Intensive Care Unite

I lead a group of NHS speech and language therapists at St Thomas’ hospital in London. I decided to become a speech and language therapist because the job is so varied. But I never thought it would lead me to the centre of a pandemic.

My profession is often misunderstood and the name doesn’t do justice to everything we do. Our role in the response to COVID-19 has been vital; we have been in the thick of it, treating patients with coronavirus in intensive care units (ICUs).

We are there as patients are woken up after being ventilated. The look of terror in their eyes is easy to see. The tube that has been down their throat to keep them breathing has been replaced by another, a tracheostomy, and they can’t say anything. They are frightened. Often they don’t realise what is going on. They may have come into hospital with coronavirus feeling a bit unwell and then gone downhill very quickly. There are no relatives with them and they’re surrounded by people in full personal protective equipment (PPE) who look like Martians.

Our job is to help patients in critical care who have difficulty swallowing and eating, and who need help weaning from tracheostomy tubes. The bread and butter of what my team does is helping people return to eating and drinking. A huge number of patients who are ventilated lose the ability to swallow safely. When that happens, food and drink go into lungs instead of the stomach; it’s a big cause of pneumonia and death.

We also help people to communicate and establish a voice. Sometimes when they wake up and have a tracheostomy tube in, we’ll give them a whiteboard to write things on, or we’ll use charts with letters and pictures they can point to.
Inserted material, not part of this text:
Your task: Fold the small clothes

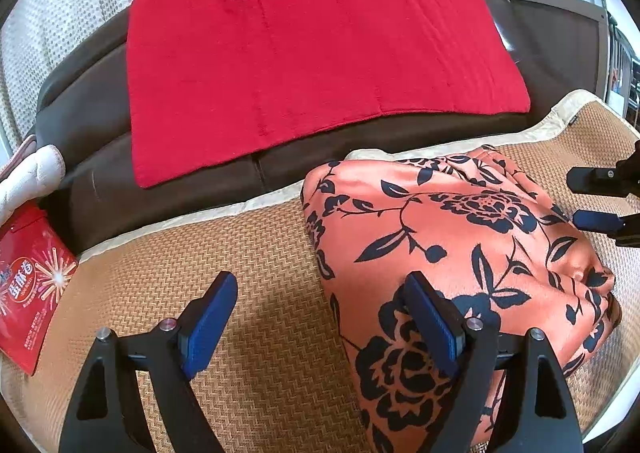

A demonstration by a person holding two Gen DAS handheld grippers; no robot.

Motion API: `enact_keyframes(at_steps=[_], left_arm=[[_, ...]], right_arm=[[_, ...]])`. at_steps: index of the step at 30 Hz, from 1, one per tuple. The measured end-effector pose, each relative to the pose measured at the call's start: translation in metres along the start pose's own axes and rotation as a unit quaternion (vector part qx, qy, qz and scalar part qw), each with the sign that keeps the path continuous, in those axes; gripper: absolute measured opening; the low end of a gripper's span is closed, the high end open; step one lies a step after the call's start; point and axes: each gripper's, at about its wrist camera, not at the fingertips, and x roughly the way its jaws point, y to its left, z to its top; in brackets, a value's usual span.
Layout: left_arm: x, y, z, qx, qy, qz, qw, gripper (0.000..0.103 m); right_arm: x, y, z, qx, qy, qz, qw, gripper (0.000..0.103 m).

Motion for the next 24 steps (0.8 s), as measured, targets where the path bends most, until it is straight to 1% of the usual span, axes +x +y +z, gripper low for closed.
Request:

When the tube comes out, swelling in their throat or damage to the voice box means they can’t speak. We give people therapy to get their voice back.

We knew COVID-19 was coming, but it still seemed to happen overnight. The first British super-spreader was treated at the hospital and within a couple of weeks, we were treating patient after patient with coronavirus. We have a massive ICU and tripled our number of beds to meet the need.

Wearing PPE constantly is exhausting, hot and sweaty. The number of COVID-19 patients has declined but the virus is still around. We treat everyone as if they might have it and we have to be on alert for a second wave. It feels like now should be the time when the B-team comes in and gives everyone time off to regroup but we all have to keep going. We’re in masks all day long. That’s our new reality and it’s really difficult.

We’ve helped patients who could barely swallow their own saliva be able to go home, eat and drink and communicate with family. That is our achievement and we need to carry on. At the same time, it’s frightening because there are still deaths every day.